Proof: $$ \begin{align*} BA & = I \\ (BA)C & = IC = C \\ B(AC)& = C \\ BI = B & = C \end{align*} $$ Thus, $ B $ and $ C $ must be equal. This proves that if both a left inverse and a right inverse exist for a square matrix $ A $, they are unique and identical, defining the inverse $ A^{-1} = B = C $.
Exercise 5
This is intended to repeat what we have learnt in the class. Prove in a vector space: (i) $ 0v = 0 $. (ii) $ (-1)v = -v $. (iii) $ -(v + w) = (-v) + (-w) $. (iv) $ c0 = 0 $. (v) $ c(-v) = (-c)v = -(cv) $.

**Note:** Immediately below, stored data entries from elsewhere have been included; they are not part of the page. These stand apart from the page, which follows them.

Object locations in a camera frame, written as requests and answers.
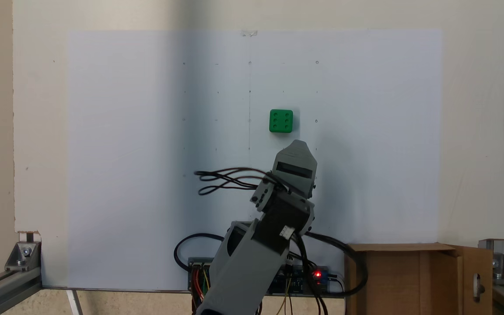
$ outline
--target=cardboard box
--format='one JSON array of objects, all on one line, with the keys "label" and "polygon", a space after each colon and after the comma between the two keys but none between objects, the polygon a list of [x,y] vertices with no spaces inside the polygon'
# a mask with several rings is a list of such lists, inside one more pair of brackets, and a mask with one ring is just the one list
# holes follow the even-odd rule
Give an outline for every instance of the cardboard box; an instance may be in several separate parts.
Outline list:
[{"label": "cardboard box", "polygon": [[[351,245],[368,267],[368,282],[350,297],[350,315],[491,315],[493,254],[441,243]],[[350,287],[360,275],[346,258]],[[474,298],[474,278],[484,292]]]}]

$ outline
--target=robotic arm
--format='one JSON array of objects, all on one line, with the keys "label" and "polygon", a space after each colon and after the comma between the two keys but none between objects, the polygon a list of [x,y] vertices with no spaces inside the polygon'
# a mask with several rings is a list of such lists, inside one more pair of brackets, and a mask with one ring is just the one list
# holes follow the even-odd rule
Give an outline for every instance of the robotic arm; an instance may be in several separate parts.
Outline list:
[{"label": "robotic arm", "polygon": [[316,160],[305,142],[281,150],[250,199],[262,217],[235,221],[210,267],[210,289],[198,315],[252,315],[284,264],[292,235],[314,220]]}]

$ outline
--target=white paper
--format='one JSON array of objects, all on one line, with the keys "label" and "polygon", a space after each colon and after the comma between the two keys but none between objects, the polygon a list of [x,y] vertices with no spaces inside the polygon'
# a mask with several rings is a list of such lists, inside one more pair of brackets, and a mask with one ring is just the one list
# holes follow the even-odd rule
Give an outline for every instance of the white paper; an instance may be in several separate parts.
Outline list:
[{"label": "white paper", "polygon": [[[441,52],[440,30],[73,32],[68,286],[186,289],[176,243],[258,217],[252,192],[199,197],[192,173],[268,170],[293,139],[318,161],[313,231],[436,241]],[[269,132],[273,108],[294,111],[292,133]],[[342,269],[341,253],[306,245]]]}]

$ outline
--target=black cable
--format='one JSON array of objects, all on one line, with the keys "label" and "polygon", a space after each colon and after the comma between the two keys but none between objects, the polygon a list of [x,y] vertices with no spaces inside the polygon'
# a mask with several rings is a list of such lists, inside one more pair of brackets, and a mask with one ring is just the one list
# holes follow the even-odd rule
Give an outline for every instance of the black cable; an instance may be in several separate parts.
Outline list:
[{"label": "black cable", "polygon": [[332,297],[343,298],[343,297],[348,297],[350,295],[354,295],[355,293],[357,293],[358,291],[363,289],[363,287],[367,284],[367,281],[368,281],[367,264],[364,261],[364,259],[362,259],[362,257],[360,255],[358,255],[358,253],[354,249],[352,249],[349,245],[345,244],[344,242],[338,241],[337,239],[326,236],[326,235],[313,233],[313,232],[309,232],[309,231],[306,232],[305,235],[308,237],[312,237],[314,239],[317,239],[318,241],[332,245],[338,249],[341,249],[346,255],[348,255],[355,262],[355,265],[358,267],[358,269],[360,270],[360,273],[362,275],[361,281],[353,289],[348,290],[348,291],[344,291],[344,292],[328,293],[327,295],[330,295]]},{"label": "black cable", "polygon": [[293,315],[293,303],[291,302],[291,295],[289,295],[289,306],[290,306],[290,315]]},{"label": "black cable", "polygon": [[180,258],[178,257],[178,248],[185,241],[189,240],[190,238],[196,238],[196,237],[212,238],[212,239],[216,239],[218,241],[223,241],[224,240],[224,237],[220,237],[219,235],[209,234],[209,233],[196,233],[196,234],[192,234],[192,235],[190,235],[188,237],[185,237],[182,241],[178,242],[178,244],[176,245],[176,247],[174,247],[174,261],[176,261],[176,263],[178,264],[178,266],[180,266],[180,268],[184,269],[188,273],[190,271],[192,271],[192,269],[190,267],[188,267],[186,264],[184,264],[180,260]]},{"label": "black cable", "polygon": [[[258,185],[241,185],[241,184],[237,183],[239,179],[243,179],[243,178],[255,178],[255,179],[260,179],[260,180],[263,179],[262,177],[258,177],[258,176],[240,176],[240,177],[236,177],[236,178],[231,177],[231,181],[226,181],[220,185],[209,185],[209,186],[200,188],[200,190],[198,190],[198,195],[205,196],[205,195],[208,195],[218,189],[242,189],[242,190],[246,190],[246,191],[253,191],[253,190],[256,190],[256,188],[258,188]],[[238,187],[237,186],[226,186],[227,184],[230,184],[230,183],[236,183],[240,186],[238,186]]]},{"label": "black cable", "polygon": [[[218,241],[224,241],[224,237],[219,236],[219,235],[210,234],[210,233],[196,233],[196,234],[192,234],[192,235],[190,235],[188,237],[185,237],[182,241],[178,242],[178,244],[176,245],[176,247],[174,247],[174,261],[176,261],[176,264],[178,264],[178,266],[180,266],[180,268],[184,269],[188,273],[190,271],[192,271],[192,269],[190,269],[190,267],[188,267],[188,265],[184,264],[180,260],[180,257],[178,257],[178,248],[180,248],[180,245],[182,245],[182,243],[184,243],[185,241],[189,240],[190,238],[196,238],[196,237],[205,237],[205,238],[216,239]],[[299,256],[297,253],[293,253],[292,251],[289,251],[289,256],[294,257],[296,259],[302,259],[301,256]],[[310,260],[308,261],[308,263],[311,266],[316,267],[316,263],[313,263]]]},{"label": "black cable", "polygon": [[338,281],[338,279],[328,278],[328,280],[330,280],[330,281],[334,281],[334,282],[337,282],[337,283],[338,283],[338,285],[339,285],[339,287],[341,287],[341,288],[342,288],[342,292],[344,292],[344,291],[345,291],[345,289],[344,289],[344,287],[343,287],[342,283],[341,283],[341,282],[339,282],[339,281]]},{"label": "black cable", "polygon": [[258,305],[258,309],[256,309],[256,315],[262,315],[262,305],[264,301],[260,302],[260,305]]},{"label": "black cable", "polygon": [[[258,176],[240,176],[240,177],[230,177],[230,175],[235,174],[235,173],[240,173],[240,172],[258,172],[260,174],[263,174],[265,177],[258,177]],[[240,181],[240,179],[245,179],[245,178],[252,178],[252,179],[260,179],[261,181],[269,181],[272,184],[276,185],[277,187],[281,187],[285,189],[284,185],[280,182],[280,180],[273,175],[271,172],[264,172],[262,170],[254,169],[254,168],[244,168],[244,167],[239,167],[239,168],[228,168],[228,169],[221,169],[221,170],[216,170],[216,171],[195,171],[195,175],[199,176],[200,181],[202,182],[211,182],[211,181],[216,181],[218,179],[225,180],[224,183],[221,185],[209,185],[206,187],[201,188],[198,190],[198,195],[204,196],[208,195],[218,189],[242,189],[242,190],[255,190],[258,185],[252,184],[252,183],[246,183],[243,181]],[[226,186],[229,183],[236,184],[240,187],[237,186]]]},{"label": "black cable", "polygon": [[305,244],[302,241],[302,237],[299,233],[295,232],[294,235],[295,235],[294,241],[297,243],[298,250],[301,253],[302,271],[304,277],[306,278],[306,283],[308,284],[310,291],[312,291],[312,295],[314,295],[314,299],[316,299],[316,304],[318,305],[318,307],[320,307],[321,305],[322,310],[324,311],[324,315],[328,315],[328,309],[326,307],[326,303],[324,303],[324,300],[320,295],[320,291],[318,290],[318,287],[314,283],[314,277],[312,277],[312,272],[310,271],[310,266],[308,265],[308,256],[306,255]]}]

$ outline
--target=circuit board
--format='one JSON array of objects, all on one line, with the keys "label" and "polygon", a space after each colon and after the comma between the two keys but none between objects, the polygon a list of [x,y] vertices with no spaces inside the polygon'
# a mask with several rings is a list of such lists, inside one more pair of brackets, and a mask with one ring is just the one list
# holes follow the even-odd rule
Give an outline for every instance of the circuit board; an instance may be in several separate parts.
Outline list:
[{"label": "circuit board", "polygon": [[[190,257],[188,259],[188,266],[192,268],[194,263],[198,263],[202,265],[202,271],[204,271],[207,277],[210,277],[210,264],[213,261],[212,258],[207,257]],[[313,272],[314,281],[318,286],[318,289],[324,295],[324,293],[328,292],[328,268],[323,266],[316,267],[316,270]],[[192,281],[192,274],[188,273],[188,291],[190,291],[190,283]],[[266,295],[274,295],[274,296],[283,296],[285,295],[285,290],[288,283],[289,277],[285,275],[285,265],[280,267],[280,270],[273,278],[271,285],[266,292]],[[289,294],[293,297],[312,297],[312,291],[308,287],[306,283],[306,279],[303,278],[302,275],[302,266],[301,265],[293,265],[293,272],[290,277],[290,286],[289,286]]]}]

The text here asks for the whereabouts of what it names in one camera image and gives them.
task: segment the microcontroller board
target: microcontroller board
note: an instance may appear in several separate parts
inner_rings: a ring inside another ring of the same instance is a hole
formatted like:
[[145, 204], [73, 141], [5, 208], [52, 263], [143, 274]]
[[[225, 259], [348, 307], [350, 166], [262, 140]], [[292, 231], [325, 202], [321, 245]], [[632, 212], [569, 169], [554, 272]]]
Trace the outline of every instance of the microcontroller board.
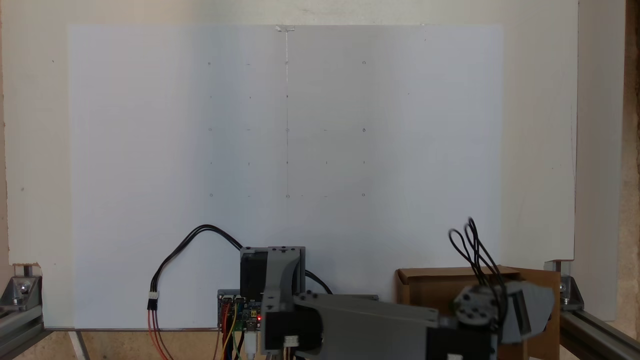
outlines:
[[262, 316], [262, 302], [240, 296], [240, 290], [218, 290], [218, 328], [224, 321], [231, 326], [237, 309], [234, 331], [258, 331]]

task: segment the white board
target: white board
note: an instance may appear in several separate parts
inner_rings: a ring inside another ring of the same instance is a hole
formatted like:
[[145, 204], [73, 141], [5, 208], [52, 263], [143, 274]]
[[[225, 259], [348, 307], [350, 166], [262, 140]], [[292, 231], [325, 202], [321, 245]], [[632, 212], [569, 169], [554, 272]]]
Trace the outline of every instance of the white board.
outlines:
[[[446, 233], [468, 215], [500, 261], [499, 26], [69, 34], [77, 328], [144, 328], [153, 273], [202, 223], [306, 246], [335, 292], [383, 300], [396, 268], [463, 265]], [[162, 326], [215, 326], [238, 280], [200, 235], [163, 272]]]

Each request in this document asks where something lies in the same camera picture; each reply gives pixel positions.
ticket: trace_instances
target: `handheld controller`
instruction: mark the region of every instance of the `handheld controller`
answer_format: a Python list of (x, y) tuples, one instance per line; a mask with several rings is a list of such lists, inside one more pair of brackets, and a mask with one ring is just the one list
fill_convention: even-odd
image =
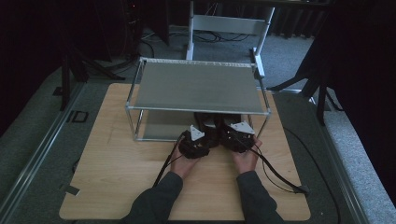
[(236, 124), (223, 124), (220, 143), (228, 149), (243, 153), (254, 146), (254, 130), (246, 121)]
[(178, 145), (178, 150), (187, 159), (198, 159), (209, 154), (209, 147), (200, 146), (202, 137), (205, 136), (199, 130), (190, 126), (190, 131), (184, 132), (184, 138)]

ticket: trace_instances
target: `aluminum frame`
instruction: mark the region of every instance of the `aluminum frame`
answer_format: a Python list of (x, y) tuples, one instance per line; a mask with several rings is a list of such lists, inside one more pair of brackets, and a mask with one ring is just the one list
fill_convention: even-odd
[[(220, 66), (233, 66), (233, 67), (239, 67), (239, 66), (243, 66), (243, 67), (251, 67), (252, 69), (252, 75), (255, 77), (255, 71), (257, 69), (257, 65), (255, 63), (217, 63), (217, 62), (197, 62), (197, 61), (189, 61), (189, 60), (167, 60), (167, 59), (150, 59), (150, 58), (140, 58), (139, 60), (139, 65), (138, 68), (136, 70), (136, 74), (134, 77), (134, 81), (132, 83), (131, 86), (131, 90), (129, 92), (126, 104), (125, 104), (125, 112), (127, 114), (128, 117), (128, 121), (130, 123), (130, 127), (131, 127), (131, 131), (133, 134), (133, 139), (135, 141), (175, 141), (177, 140), (177, 138), (169, 138), (169, 139), (164, 139), (164, 138), (145, 138), (144, 136), (140, 136), (140, 127), (142, 124), (142, 120), (143, 117), (145, 115), (145, 110), (150, 110), (150, 108), (138, 108), (136, 106), (134, 106), (133, 103), (133, 98), (135, 97), (134, 95), (134, 91), (135, 91), (135, 86), (136, 84), (139, 84), (139, 81), (141, 79), (141, 77), (144, 75), (145, 72), (145, 66), (147, 63), (186, 63), (186, 64), (200, 64), (200, 65), (205, 65), (205, 64), (215, 64), (215, 65), (220, 65)], [(257, 133), (257, 136), (260, 137), (262, 134), (262, 131), (264, 130), (269, 118), (271, 117), (272, 111), (271, 111), (271, 107), (268, 103), (268, 99), (266, 96), (266, 90), (264, 88), (263, 82), (262, 82), (262, 78), (261, 77), (255, 77), (256, 80), (259, 81), (260, 83), (260, 87), (257, 89), (261, 89), (261, 93), (262, 93), (262, 97), (264, 100), (264, 105), (262, 105), (263, 108), (263, 112), (258, 114), (258, 113), (246, 113), (244, 115), (247, 116), (247, 120), (250, 124), (250, 126), (253, 127), (252, 125), (252, 120), (251, 120), (251, 115), (259, 115), (259, 116), (265, 116), (265, 120), (262, 124), (262, 126), (259, 128), (259, 132)], [(189, 111), (189, 112), (196, 112), (196, 111), (192, 111), (192, 110), (181, 110), (181, 111)], [(230, 111), (213, 111), (213, 110), (208, 110), (208, 111), (200, 111), (200, 112), (210, 112), (210, 113), (233, 113)], [(134, 118), (133, 118), (133, 113), (137, 113), (137, 119), (134, 122)]]
[(258, 35), (260, 37), (256, 48), (253, 48), (253, 57), (257, 64), (257, 69), (261, 77), (265, 77), (264, 68), (262, 66), (262, 46), (265, 37), (271, 25), (271, 19), (274, 16), (275, 8), (270, 7), (269, 13), (263, 20), (252, 20), (232, 17), (218, 17), (208, 15), (194, 14), (194, 2), (190, 2), (190, 18), (189, 18), (189, 44), (187, 46), (186, 59), (192, 60), (194, 53), (193, 33), (194, 30), (215, 31), (223, 33), (235, 33), (244, 35)]

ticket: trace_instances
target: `person's left hand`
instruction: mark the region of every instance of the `person's left hand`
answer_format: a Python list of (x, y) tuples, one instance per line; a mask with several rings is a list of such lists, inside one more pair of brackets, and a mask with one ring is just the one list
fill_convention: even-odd
[[(255, 135), (253, 136), (254, 144), (251, 150), (258, 151), (258, 148), (262, 145), (262, 141), (260, 141)], [(231, 152), (233, 155), (233, 162), (235, 163), (236, 170), (239, 174), (254, 171), (256, 169), (257, 160), (259, 156), (254, 152), (248, 150), (243, 153), (239, 152)]]
[(173, 162), (171, 163), (170, 170), (171, 172), (179, 175), (182, 179), (184, 179), (190, 173), (190, 171), (194, 167), (195, 163), (198, 162), (198, 160), (200, 159), (187, 159), (186, 157), (183, 156), (183, 154), (180, 153), (177, 146), (174, 153), (172, 154), (171, 161)]

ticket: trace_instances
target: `black cable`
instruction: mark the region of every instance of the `black cable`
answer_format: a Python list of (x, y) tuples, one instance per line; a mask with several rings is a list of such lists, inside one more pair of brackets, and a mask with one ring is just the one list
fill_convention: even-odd
[(268, 168), (270, 168), (271, 172), (280, 180), (282, 180), (285, 184), (289, 185), (291, 188), (293, 188), (293, 192), (294, 193), (303, 193), (305, 195), (309, 194), (309, 190), (306, 189), (302, 189), (301, 187), (297, 187), (295, 185), (293, 185), (292, 183), (289, 182), (289, 180), (285, 179), (282, 175), (280, 175), (276, 169), (274, 169), (274, 167), (271, 165), (271, 163), (263, 156), (260, 155), (260, 153), (258, 153), (257, 151), (253, 150), (252, 148), (249, 148), (250, 151), (252, 151), (254, 154), (256, 154), (257, 156), (260, 157), (260, 159), (262, 159), (263, 162), (265, 162), (265, 164), (268, 166)]
[(271, 172), (280, 180), (282, 180), (285, 184), (289, 185), (291, 188), (293, 188), (293, 192), (294, 193), (303, 193), (305, 195), (309, 194), (309, 189), (303, 189), (303, 186), (297, 187), (295, 185), (293, 185), (292, 183), (289, 182), (289, 180), (285, 179), (282, 175), (280, 175), (276, 169), (274, 169), (274, 167), (271, 165), (271, 163), (263, 156), (261, 155), (259, 152), (253, 150), (252, 148), (248, 147), (245, 143), (241, 142), (237, 137), (235, 137), (235, 140), (238, 141), (240, 144), (242, 144), (243, 146), (245, 146), (245, 148), (247, 150), (252, 151), (254, 154), (256, 154), (257, 156), (259, 156), (260, 159), (262, 159), (263, 162), (265, 162), (265, 164), (267, 164), (268, 168), (270, 168)]
[(169, 164), (168, 164), (168, 165), (172, 164), (172, 162), (177, 161), (178, 159), (180, 159), (180, 158), (183, 157), (183, 156), (184, 156), (184, 155), (180, 155), (180, 156), (178, 156), (177, 158), (175, 158), (174, 160), (169, 161)]
[(149, 46), (149, 48), (151, 49), (151, 58), (155, 58), (154, 48), (148, 42), (146, 42), (146, 41), (144, 41), (142, 39), (140, 39), (140, 42), (145, 44), (145, 45), (147, 45), (147, 46)]
[(265, 165), (264, 165), (264, 161), (263, 161), (263, 160), (262, 160), (262, 169), (264, 170), (265, 176), (267, 176), (268, 180), (269, 180), (273, 185), (277, 186), (279, 189), (285, 190), (286, 192), (294, 193), (294, 191), (292, 191), (292, 190), (288, 190), (288, 189), (284, 189), (284, 188), (280, 187), (278, 184), (276, 184), (276, 183), (270, 178), (270, 176), (267, 174), (267, 171), (265, 170)]
[(126, 57), (125, 62), (123, 62), (123, 63), (118, 63), (118, 64), (114, 64), (114, 65), (110, 65), (110, 66), (107, 66), (107, 67), (105, 67), (105, 68), (108, 69), (108, 70), (110, 70), (110, 71), (112, 71), (112, 70), (117, 70), (117, 69), (120, 69), (120, 68), (124, 68), (124, 67), (130, 65), (131, 63), (133, 63), (133, 61), (134, 61), (136, 58), (137, 58), (136, 55), (134, 55), (134, 56), (128, 55), (128, 56)]
[(341, 223), (340, 207), (339, 207), (337, 201), (335, 200), (335, 196), (334, 196), (334, 194), (332, 193), (332, 190), (331, 190), (331, 188), (330, 188), (330, 186), (329, 186), (329, 183), (328, 183), (327, 180), (325, 179), (324, 174), (321, 172), (320, 167), (319, 167), (317, 161), (315, 160), (314, 156), (313, 156), (312, 153), (309, 151), (308, 147), (307, 147), (306, 144), (303, 142), (303, 140), (302, 140), (299, 136), (297, 136), (296, 133), (292, 132), (290, 129), (285, 128), (285, 127), (283, 127), (283, 129), (286, 130), (286, 131), (288, 131), (289, 133), (291, 133), (291, 134), (303, 145), (303, 147), (305, 148), (305, 150), (306, 150), (306, 152), (308, 153), (309, 157), (311, 158), (312, 162), (313, 162), (313, 163), (315, 164), (315, 166), (317, 167), (318, 172), (319, 172), (319, 174), (320, 174), (320, 177), (322, 178), (324, 184), (326, 185), (327, 190), (328, 190), (329, 193), (330, 193), (330, 196), (332, 197), (332, 201), (333, 201), (333, 203), (334, 203), (335, 210), (337, 211), (337, 223)]
[(126, 67), (125, 69), (123, 69), (123, 70), (121, 70), (121, 71), (118, 71), (118, 72), (115, 72), (114, 74), (123, 73), (123, 72), (125, 72), (126, 70), (130, 69), (131, 67), (136, 67), (136, 65), (135, 65), (135, 64), (131, 64), (131, 65), (129, 65), (128, 67)]
[(156, 187), (156, 186), (158, 185), (158, 183), (160, 182), (161, 177), (163, 176), (163, 172), (165, 171), (166, 167), (167, 167), (170, 163), (172, 163), (173, 161), (175, 161), (175, 160), (177, 160), (178, 158), (180, 158), (180, 157), (178, 157), (178, 158), (172, 160), (171, 162), (169, 162), (169, 161), (171, 160), (171, 158), (172, 158), (173, 153), (175, 152), (175, 149), (177, 148), (178, 143), (180, 142), (181, 138), (184, 136), (185, 133), (186, 133), (186, 131), (183, 132), (183, 133), (178, 137), (178, 139), (177, 139), (177, 141), (176, 141), (174, 147), (172, 148), (171, 154), (168, 155), (168, 158), (166, 158), (166, 161), (163, 163), (163, 168), (161, 168), (161, 171), (160, 171), (160, 173), (157, 175), (157, 179), (155, 180), (154, 185), (153, 185), (152, 187)]
[(246, 35), (245, 37), (238, 39), (241, 35), (237, 35), (236, 37), (233, 38), (224, 38), (222, 37), (219, 33), (215, 33), (212, 31), (200, 31), (196, 32), (197, 34), (201, 35), (213, 35), (214, 39), (207, 39), (198, 35), (194, 35), (195, 38), (199, 38), (202, 42), (208, 42), (208, 43), (219, 43), (219, 42), (238, 42), (238, 41), (243, 41), (249, 37), (249, 35)]

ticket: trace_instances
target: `dark background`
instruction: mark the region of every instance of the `dark background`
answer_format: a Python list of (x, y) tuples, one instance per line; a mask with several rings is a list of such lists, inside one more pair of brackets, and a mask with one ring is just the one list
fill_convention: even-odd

(i) $$ 0v = (0+0)v = 2\cdot0v \implies 0v = 0 $$ (ii) $$ v + (-1)v = (1 + (-1))v = 0v =0 \implies (-1)v = -v $$ (iii) $$ (v+w) + ((-v) + (-w)) = (v + (-v)) + (w + (-w)) = 0 \implies (-v+w) = (-v) + (-w) $$ (iv) $$ c\cdot \vec{0} = c\cdot(\vec{0} + \vec{0}) = 2(c \cdot \vec{0}) \implies c\cdot \vec{0} = 0 $$ (v) $$ c(-v) = c((-1)v) = (c \cdot (-1))v = (-c)v $$ $$ cv + (-c)v = (c + (-c))v = 0v = 0 \implies (-c)v = -(cv) $$
Combining these, we have $ c(-v) = (-c)v = -(cv) $.